The Cabin in the Woods is a lazy film that relies on one clever idea to propel the narrative through to the end, while borrowing from the laziness of others to fill in the gaps, all the while criticizing that laziness in order to enhance its own status. As most films, it does contains some good moments, but these moments all pertain to pure horror, such as the lascivious make-out session with the wolf's head, the battles involving the hero's retractable bong and the surprisingly gory monster mash located near the end. These are the only moments during which I felt a tad alive, and willing to fully open my eyes and watch. After all, who wouldn't prefer the sight of viscera splashed across a wall, to that of old men with ties clicking on buttons? Last time I checked, genre films were still about excitement, which The Cabin in the Woods provides only in the last act, as it severs the strings fastened around the protagonists, those very same strings that the director himself has attached so as to make their actions as mechanical as possible. Freed from its creators, the film does seem to gain some altitude, but as a fly caught in a jar, it finds just enough room to bounce endlessly against the glass walls of its prison And thus, so too is the hardcore horror fan trapped in a lonely prison, surrounded by pagans who seem to derive pleasure from his suffering as they laugh at the mutilation of his most beloved friend...
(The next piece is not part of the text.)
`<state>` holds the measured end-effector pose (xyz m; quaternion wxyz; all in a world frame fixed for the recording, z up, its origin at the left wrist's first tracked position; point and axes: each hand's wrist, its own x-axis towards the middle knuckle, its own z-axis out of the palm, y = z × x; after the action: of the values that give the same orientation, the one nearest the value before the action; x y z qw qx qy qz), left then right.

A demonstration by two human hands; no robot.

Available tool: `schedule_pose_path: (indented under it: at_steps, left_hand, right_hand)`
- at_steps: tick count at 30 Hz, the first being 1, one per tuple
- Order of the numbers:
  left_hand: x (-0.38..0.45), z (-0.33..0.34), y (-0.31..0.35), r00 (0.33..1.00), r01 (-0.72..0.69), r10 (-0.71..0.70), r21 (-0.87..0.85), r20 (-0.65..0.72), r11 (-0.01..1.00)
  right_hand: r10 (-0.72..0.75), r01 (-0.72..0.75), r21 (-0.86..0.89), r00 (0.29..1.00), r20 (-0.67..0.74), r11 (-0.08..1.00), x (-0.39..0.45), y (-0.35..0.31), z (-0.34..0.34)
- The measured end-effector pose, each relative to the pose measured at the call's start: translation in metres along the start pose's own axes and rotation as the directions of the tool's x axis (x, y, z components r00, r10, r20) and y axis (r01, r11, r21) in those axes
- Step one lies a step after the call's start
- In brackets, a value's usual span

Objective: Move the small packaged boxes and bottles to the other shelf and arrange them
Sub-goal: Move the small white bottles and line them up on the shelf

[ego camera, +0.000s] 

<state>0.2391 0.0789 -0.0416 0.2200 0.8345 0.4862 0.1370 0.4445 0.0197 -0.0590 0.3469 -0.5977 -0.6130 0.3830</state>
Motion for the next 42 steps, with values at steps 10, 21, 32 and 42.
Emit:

Only with straight horror does The
Cabin in the Woods
find redemption

In the end, when trying to rate The Cabin in the Woods, I found myself in a bind. Despite the fact that the film is incredibly overrated, I can't say that it is worse than the myriad of films from which it derives. It is not worse, but not better either. For being savvy to the fact that you're making a crap film doesn't enhance the result. If it did, then all Alan Smithee films would suddenly become classics, and we certainly don't want that. Nor do we want The Cabin in the Woods to be considered a beacon for a genre from which it borrows a lot without giving anything back. So, here it is:

1,5/5 Lazy, tedious, cheaply-made film has delusions of grandeur thanks to one clever, but badly executed, vastly over-used twist on derivative material. For a really clever, transcendental effort in genre deconstruction, be sure to check out Behind the Mask: The Rise of Leslie Vernon as it also offers savvy insight on documentary cinema.